Given these key features, one can immediately see that for a 10-slide test, the minimum number of validated slides necessary is only 10! A PT testing event could be done all in one day, at one time, for every individual in the country. Of course, more slides would be needed to add unique PT tests for those sick or on vacation. However, the number of slides needed is no longer in the thousands, but an order of magnitude less. In addition, the digital slides used would be stored on servers, never lost, never broken, and never need cleaning. Slides would be sent to labs electronically and could even reach participants in their homes if necessary. Answers could also be submitted immediately via the internet, and scoring and reporting performed automatically.
PT using digital methods is not a new idea. Some have proposed using WSI or individual digital photomicrographs for gynecologic cytology testing (1,2). Some digital PT efforts have already been implemented. In Canada, issues with breast cancer markers in surgical pathology have led to WSI PT on breast histology-based special studies (3). In a 2007 study of digital cytology, one group proposed WSI for gynecologic cytology (4) but concluded that although in a controlled setting the testing was accurate, they opined that the then current technology might not be ready for a fair national test. The primary negative issues were the 3-dimensionality of the specimens and the lack of fast or intuitive interfaces for users. CMS even made a proposal nearly a decade ago to change the federally mandated gynecologic cytology PT program to a digital format. The idea was dropped for a variety of potential reasons, most likely those noted above, but also because the regulations mandated a “glass-slide” challenge (in order to mimic real life), and therefore the regulations would need to be changed – a non-trivial process in itself.
So, what has changed and where is the state of digital PT today? First and foremost, the technology has advanced. For cytology, z-stacked or multiple plane images, are now easily obtained making the 3-dimensional nature of the specimen a non-issue. For all types of specimens, the user interfaces have been refined and are easier to navigate. And finally, as the use of digital pathology has increased in routine practice for teleconsultation, primary interpretation, education, and research, experienced users will be more accustomed to additional exercises (i.e. PT) at their workstations.
What might be the ways digital PT will be implemented? As many residency programs now implement in-training digital challenges for students, sets of slides could be prepared within institutions or by national organizations in all areas of surgical pathology. Subspecialty pathologists could take these challenges at their leisure in voluntary PT or as mandated (unfortunately) by licensing/privileging bodies. Federally mandated gynecologic cytology PT could again be considered for a digital transformation. Technology, user interface, and experience issues have made this more feasible over time, and significant cost and labor savings could be realized with such a change.
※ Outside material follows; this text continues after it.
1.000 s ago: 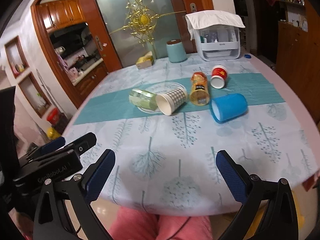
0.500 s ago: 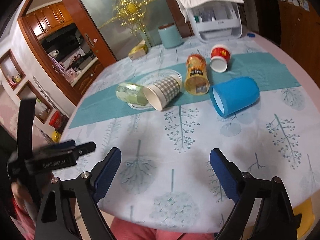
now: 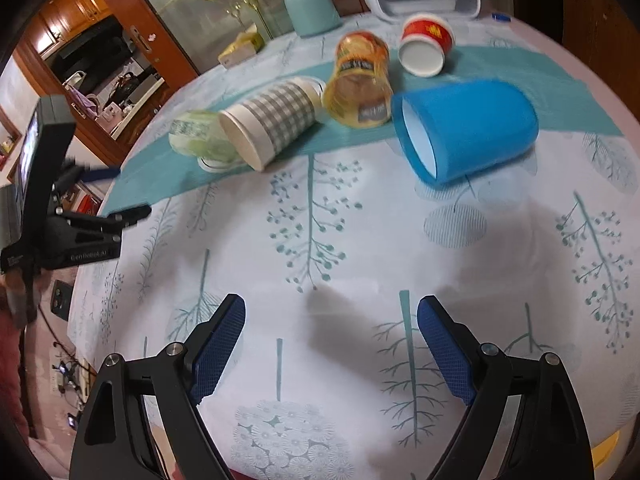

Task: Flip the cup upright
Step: 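Reach the left tool to the green-labeled cup lying on its side and grasp it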

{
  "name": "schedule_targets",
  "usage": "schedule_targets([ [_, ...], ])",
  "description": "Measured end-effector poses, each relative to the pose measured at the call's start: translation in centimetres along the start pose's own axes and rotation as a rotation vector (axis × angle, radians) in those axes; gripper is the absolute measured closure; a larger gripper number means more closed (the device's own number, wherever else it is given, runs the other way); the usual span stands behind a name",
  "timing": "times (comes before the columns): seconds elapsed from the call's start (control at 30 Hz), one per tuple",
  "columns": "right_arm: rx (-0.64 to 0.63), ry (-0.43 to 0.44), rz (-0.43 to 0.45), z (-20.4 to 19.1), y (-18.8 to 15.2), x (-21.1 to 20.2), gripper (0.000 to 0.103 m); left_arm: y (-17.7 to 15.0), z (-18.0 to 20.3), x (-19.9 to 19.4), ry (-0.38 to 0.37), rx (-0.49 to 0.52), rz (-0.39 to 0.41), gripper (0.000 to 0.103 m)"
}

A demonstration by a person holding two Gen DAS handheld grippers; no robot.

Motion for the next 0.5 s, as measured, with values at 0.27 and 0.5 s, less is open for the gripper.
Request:
schedule_targets([
  [0.27, 0.003, 0.020, -0.042, -0.6, -1.0, 1.2, 0.013, 4.3, 1.8, 2.3, 0.102, 0.403, 0.115, 0.029],
  [0.5, -0.020, 0.005, -0.036, -0.6, -1.1, 0.8, 0.013, 7.1, 2.8, 4.9, 0.158, 0.600, 0.152, 0.029],
])
Point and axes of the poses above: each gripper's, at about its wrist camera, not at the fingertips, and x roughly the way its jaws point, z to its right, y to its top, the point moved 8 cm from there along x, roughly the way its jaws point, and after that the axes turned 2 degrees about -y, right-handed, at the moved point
Just as all types of digital pathology implementation will continue to increase (albeit slowly) in US laboratories, use cases will continue to expand and these will undoubtedly include PT. Eventually, improved cost-effectiveness, far better statistical slide validation, ease of distribution, and higher levels of user acceptance (as well as regulatory enthusiasm for metrics), will drive moves to further implement digital PT.
1) Marchevsky AM, Wan Y, Thomas P, Krishnan L, Evans-Simon H, Haber H. Virtual microscopy as a tool for proficiency testing in cytopathology: a model using multiple digital images of Papanicolaou tests. Arch Pathol Lab Med. 2003;127:1320-4.
2) Demichelis F, Della Mea V, Forti S, Dalla Palma P, Beltrami CA. Digital storage of glass slides for quality assurance in histopathology and cytopathology. J Telemed Telecare. 2002;8:138-42.
3) CADQAS: Digital Interpretive Proficiency Testing. https://cadqas.org/testing.html (accessed 2-28-2022)
4) Stewart J 3rd, Miyazaki K, Bevans-Wilkins K, Ye C, Kurtycz DF, Selvaggi SM. Virtual microscopy for cytology proficiency testing: are we there yet? Cancer. 2007;111:203-9.